TASK DESCRIPTION » Please output, without any change, the lines of the material below from the very first through the one with "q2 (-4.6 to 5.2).".

EXERCISE INPUTS »
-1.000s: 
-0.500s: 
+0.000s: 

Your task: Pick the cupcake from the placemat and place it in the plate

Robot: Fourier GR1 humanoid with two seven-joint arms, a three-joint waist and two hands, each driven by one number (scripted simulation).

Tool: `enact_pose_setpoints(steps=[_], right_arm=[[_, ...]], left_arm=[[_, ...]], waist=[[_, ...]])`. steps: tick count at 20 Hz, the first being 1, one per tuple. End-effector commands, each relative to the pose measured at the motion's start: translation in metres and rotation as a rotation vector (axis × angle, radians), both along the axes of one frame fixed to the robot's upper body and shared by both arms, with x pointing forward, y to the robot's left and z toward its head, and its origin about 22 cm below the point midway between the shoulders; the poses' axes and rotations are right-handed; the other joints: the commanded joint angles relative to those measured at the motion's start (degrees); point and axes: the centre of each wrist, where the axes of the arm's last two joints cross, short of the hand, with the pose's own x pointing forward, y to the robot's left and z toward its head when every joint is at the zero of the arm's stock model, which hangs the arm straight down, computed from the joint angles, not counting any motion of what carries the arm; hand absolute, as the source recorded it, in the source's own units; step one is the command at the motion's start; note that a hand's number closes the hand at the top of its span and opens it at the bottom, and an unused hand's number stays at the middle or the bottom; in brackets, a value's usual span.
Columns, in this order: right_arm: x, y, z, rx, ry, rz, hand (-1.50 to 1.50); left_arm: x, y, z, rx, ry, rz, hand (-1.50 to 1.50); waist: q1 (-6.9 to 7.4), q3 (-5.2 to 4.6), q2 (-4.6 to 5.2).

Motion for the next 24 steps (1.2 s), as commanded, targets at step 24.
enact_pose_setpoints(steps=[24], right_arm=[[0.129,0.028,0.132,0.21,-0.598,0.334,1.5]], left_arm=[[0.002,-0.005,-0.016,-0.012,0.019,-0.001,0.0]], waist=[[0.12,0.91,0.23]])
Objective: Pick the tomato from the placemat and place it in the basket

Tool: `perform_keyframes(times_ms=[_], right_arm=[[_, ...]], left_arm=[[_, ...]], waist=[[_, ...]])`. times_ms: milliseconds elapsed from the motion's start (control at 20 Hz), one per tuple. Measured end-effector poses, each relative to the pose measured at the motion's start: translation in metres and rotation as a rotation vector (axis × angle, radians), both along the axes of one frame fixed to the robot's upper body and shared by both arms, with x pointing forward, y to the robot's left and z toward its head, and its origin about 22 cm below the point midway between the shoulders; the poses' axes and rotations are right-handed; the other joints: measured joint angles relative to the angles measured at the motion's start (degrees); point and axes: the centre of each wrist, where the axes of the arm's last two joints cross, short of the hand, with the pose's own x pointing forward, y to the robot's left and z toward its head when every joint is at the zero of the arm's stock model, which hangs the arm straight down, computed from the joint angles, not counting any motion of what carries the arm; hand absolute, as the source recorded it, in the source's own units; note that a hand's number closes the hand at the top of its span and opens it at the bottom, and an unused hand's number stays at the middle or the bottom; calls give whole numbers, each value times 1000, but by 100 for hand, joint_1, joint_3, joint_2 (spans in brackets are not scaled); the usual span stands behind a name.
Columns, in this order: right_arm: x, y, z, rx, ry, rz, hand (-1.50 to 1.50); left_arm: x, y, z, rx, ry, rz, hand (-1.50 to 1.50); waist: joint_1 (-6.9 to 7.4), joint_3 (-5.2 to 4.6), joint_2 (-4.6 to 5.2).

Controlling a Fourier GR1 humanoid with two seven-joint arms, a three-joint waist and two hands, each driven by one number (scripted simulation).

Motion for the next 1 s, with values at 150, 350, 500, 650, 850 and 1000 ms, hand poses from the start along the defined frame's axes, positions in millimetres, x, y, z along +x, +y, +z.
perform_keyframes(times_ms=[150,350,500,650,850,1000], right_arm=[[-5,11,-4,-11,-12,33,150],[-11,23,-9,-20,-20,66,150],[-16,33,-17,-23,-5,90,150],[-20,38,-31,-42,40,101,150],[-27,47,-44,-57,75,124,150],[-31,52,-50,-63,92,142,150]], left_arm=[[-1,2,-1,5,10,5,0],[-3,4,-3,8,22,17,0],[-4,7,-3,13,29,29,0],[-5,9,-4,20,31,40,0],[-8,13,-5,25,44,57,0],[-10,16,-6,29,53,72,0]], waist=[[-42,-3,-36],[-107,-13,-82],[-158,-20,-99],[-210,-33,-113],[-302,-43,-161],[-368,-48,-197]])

EXERCISE RESPONSE »
-1.000s: 
-0.500s: 
+0.000s: 

Your task: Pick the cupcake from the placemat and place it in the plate

Robot: Fourier GR1 humanoid with two seven-joint arms, a three-joint waist and two hands, each driven by one number (scripted simulation).

Tool: `enact_pose_setpoints(steps=[_], right_arm=[[_, ...]], left_arm=[[_, ...]], waist=[[_, ...]])`. steps: tick count at 20 Hz, the first being 1, one per tuple. End-effector commands, each relative to the pose measured at the motion's start: translation in metres and rotation as a rotation vector (axis × angle, radians), both along the axes of one frame fixed to the robot's upper body and shared by both arms, with x pointing forward, y to the robot's left and z toward its head, and its origin about 22 cm below the point midway between the shoulders; the poses' axes and rotations are right-handed; the other joints: the commanded joint angles relative to those measured at the motion's start (degrees); point and axes: the centre of each wrist, where the axes of the arm's last two joints cross, short of the hand, with the pose's own x pointing forward, y to the robot's left and z toward its head when every joint is at the zero of the arm's stock model, which hangs the arm straight down, computed from the joint angles, not counting any motion of what carries the arm; hand absolute, as the source recorded it, in the source's own units; step one is the command at the motion's start; note that a hand's number closes the hand at the top of its span and opens it at the bottom, and an unused hand's number stays at the middle or the bottom; in brackets, a value's usual span.
Columns, in this order: right_arm: x, y, z, rx, ry, rz, hand (-1.50 to 1.50); left_arm: x, y, z, rx, ry, rz, hand (-1.50 to 1.50); waist: q1 (-6.9 to 7.4), q3 (-5.2 to 4.6), q2 (-4.6 to 5.2).

This exercise has now been completed.